Spoilers are not above God but above man.











In the latter 1970’s The United States are no more.  The New World has collapsed between financial ruin and a military coup.  A singular Bipartisan Party acts as a national church controlling media and way of thinking, the result is a police state called the United Provinces (I smell the evils of Canada at work) led by Mr. President (Sandy McCallum of Fantasy Island, Lou Grant, Thomas Edison and the Electric Light and Solomon).  To pacify the mindless drones an session of gladiatorial events are broadcasted including the  Annual Transcontinental Death Race a three-day race were points are scored not merely based on skill and speed but the number of innocent pedestrians that are killed during the race.  Yes that is correct they are purposely running down people in their souped up rides.  In the far away timeline of 2000 the 20th Annual Death Race is rearing to go.  So let’s meet the contestants shall we?
Man, haven't heard this many boos since Cliffhanger.


We have Machine Gun Joe Viterbo (Sylvester Stallone of Rocky, First Blood, Nighthawks, Cobra, Over the Top, Lock Up and The Expendables)  his custom-built car looks like a hybrid dune buggy has a huge Rambo like knife welded to front along with twin machine guns bolted and mounted to the front as well.  His navigator Myra (Louisa Moritz of One Flew Over the Cuckoo’s Nest, Sixpack Annie, The Happy Hooker Goes to Washington, New Year’s Evil, True Confessions and Lunch Wagon) Nero the Hero (Martin Kove of Last House on the Left, Bloodtide, The Karate Kid, Cagney and Lacy, The Man from Nowhere, Revamped and Savage) in “The Lion” a modified Fiat 850 Spider with navigator Cleopatra (Leslie McRay of Girl in Gold Boots, Coffy, Willie Dynamite and Hit Lady)

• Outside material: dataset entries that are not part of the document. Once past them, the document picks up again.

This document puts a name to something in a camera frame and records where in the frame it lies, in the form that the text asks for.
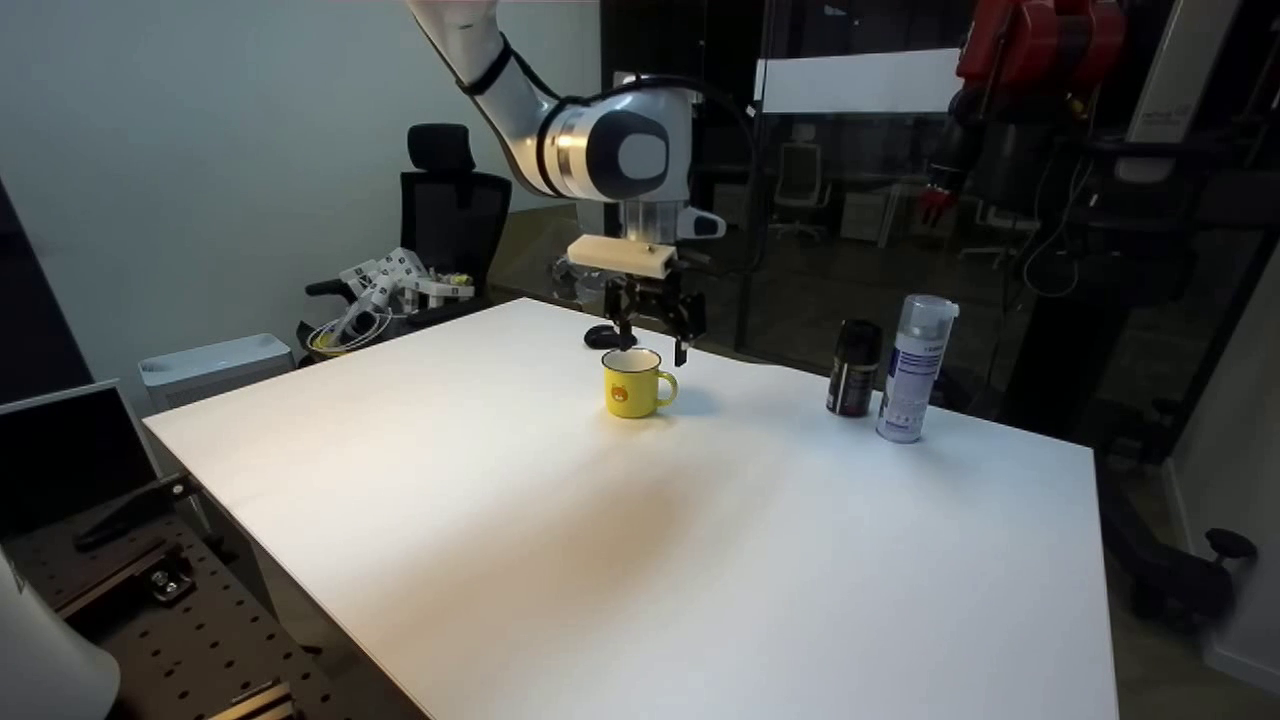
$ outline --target red object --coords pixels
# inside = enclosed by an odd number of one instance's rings
[[[935,226],[946,216],[946,209],[954,203],[954,192],[950,187],[924,187],[919,192],[919,220],[924,226]]]
[[[962,84],[979,88],[1091,88],[1124,48],[1114,0],[979,0],[960,51]]]

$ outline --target yellow cup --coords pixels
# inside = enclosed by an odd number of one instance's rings
[[[662,361],[648,348],[604,353],[604,410],[623,419],[643,419],[679,397]]]

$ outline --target table surface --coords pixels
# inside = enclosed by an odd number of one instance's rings
[[[433,718],[1114,718],[1089,450],[886,443],[711,353],[612,419],[589,326],[516,299],[147,430]]]

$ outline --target office chair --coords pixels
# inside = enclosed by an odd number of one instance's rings
[[[816,240],[826,201],[825,149],[810,142],[779,143],[766,228]]]
[[[513,180],[477,174],[465,124],[406,129],[406,162],[415,174],[398,178],[398,250],[411,250],[424,268],[467,271],[482,297]]]

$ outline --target computer monitor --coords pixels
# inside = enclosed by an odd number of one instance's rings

Matilda the Hun (Robert Collins of Women in Cages, The Big Doll House, Caged Heat, Alias Big Cherry, Eaten Alive and Whiskey Mountain) decked out like a nazi in her modified Volkswagen Karmann Ghia body shaped into a V-1 Flying bomb and her navigator Herman” The German” Boch (Gopher??  Um Fred Grandy of Maude, Monster Squad, Fantasy Island and The Love Boat) Calamity Jane (Mary Woronov of Eating Raoul, Get Crazy, Blood Theatre, Young Lust and Night of the Comet) and her Bull buggy and navigator Pete (William Shepard of Beyond the Time Barrier and Phantom of the Paradise) And of course the man you have all been waiting for.  The most celebrated racer of all time and the government’s champion FRANKENSTEIN!!!! (David Carradine of Kung Fu, Circle of Iron, Deathsport, Lone Wolf McQuade, The Warrior and the Sorceress, Warlords, Kill Bill: Vol. 1, Hellride and Kill Bill: Vol. 2) half man and half machine, Frankenstein goes back out on the road that beckons him he wear a mask to cover his disfigured face and his outfit screams I just left the afterhours BDSM bar and boy are my legs tired.  In his modified Shala Vette he is accompanied by his new navigator Annie Smith  (Simone Griffeth of Ladies’ Man, Amanda’s, Hot Target, The Patriot and A Funeral 4 Two) With play by play commentary Junior Bruce (Don Steele of Targets, The Student Leaders, The Day the Earth Moved, Grand Theft Auit and Rock ‘n’ Roll High School) you get the feeling that is to be a dark comedy poking fun at the couch potatoes in front of the sets across the country that have no thought whatsoever about how their rights, privileges and dreams have been taken. 
Hard to talk in this mask doing 90!


There is quite a bit of tongue and cheek jokes, people getting mowed over with this wild rides.  Throughout the broadcast there are interruptions of which are blamed on the French.  Apparently they are also the reason the economy is in the toilet and the phone company is on the fritz.  Merde!  The effects are fairly decent, I love how every car is just as important as its driver and the total lack of empathy when a pedestrian is mauled and mutilated.   This is an underrated story but yes fellas there be titty as well.